Exploring the Synthetic Application of Allylic Alcohol Isomerization

Allylic alcohol transposition lacks a thermodynamic driving force and usually displays stereoinfidelity and poor regioselectivity. However, regio- and stereoselectivity can be achived by coupling allylic alcohol transposition to a subsequent step that is kinetically and thermodynamically favorable. Based on this rationale, the allylic alcohol transposition and capture sequence was delevoped and applied successfully in heterocycle synthesis. Regio- and stereoselectivity were achieved when a pre-existing stereogenic center in the substrates could induce significant thermodynamic difference between diastereomeric products and when the individual steps toward these diastereomeric products were reversible.;Epoxides were later used as ennantioenriched electrophiles in this transposition/trapping sequence for stereoselective synthesis of heterocycles.

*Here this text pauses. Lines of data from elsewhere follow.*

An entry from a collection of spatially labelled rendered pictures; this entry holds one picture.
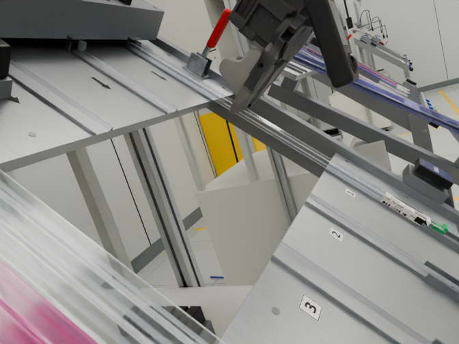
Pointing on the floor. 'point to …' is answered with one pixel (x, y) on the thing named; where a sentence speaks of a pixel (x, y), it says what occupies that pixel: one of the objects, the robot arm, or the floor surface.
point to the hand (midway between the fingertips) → (243, 108)
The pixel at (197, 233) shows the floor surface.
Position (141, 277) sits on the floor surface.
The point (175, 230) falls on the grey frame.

The mechanism for this transformation was elucidated and a cascade approach using epoxides as trapping agents in the transposition of allylic alcohols was developed and applied in the stereoselective formation of polycyclic ethers.;Finally, an improved sequence using "traceless trapping agents" was developed. This new method did not leave any vestige in the resulting product and offered much more freedom for the application of allylic alcohol transposition in heterocycle synthesis. Understanding the relative rates of the steps in this new sequence led to the design of reactions that created multiple stereogenic centers with good to excellent levels of control.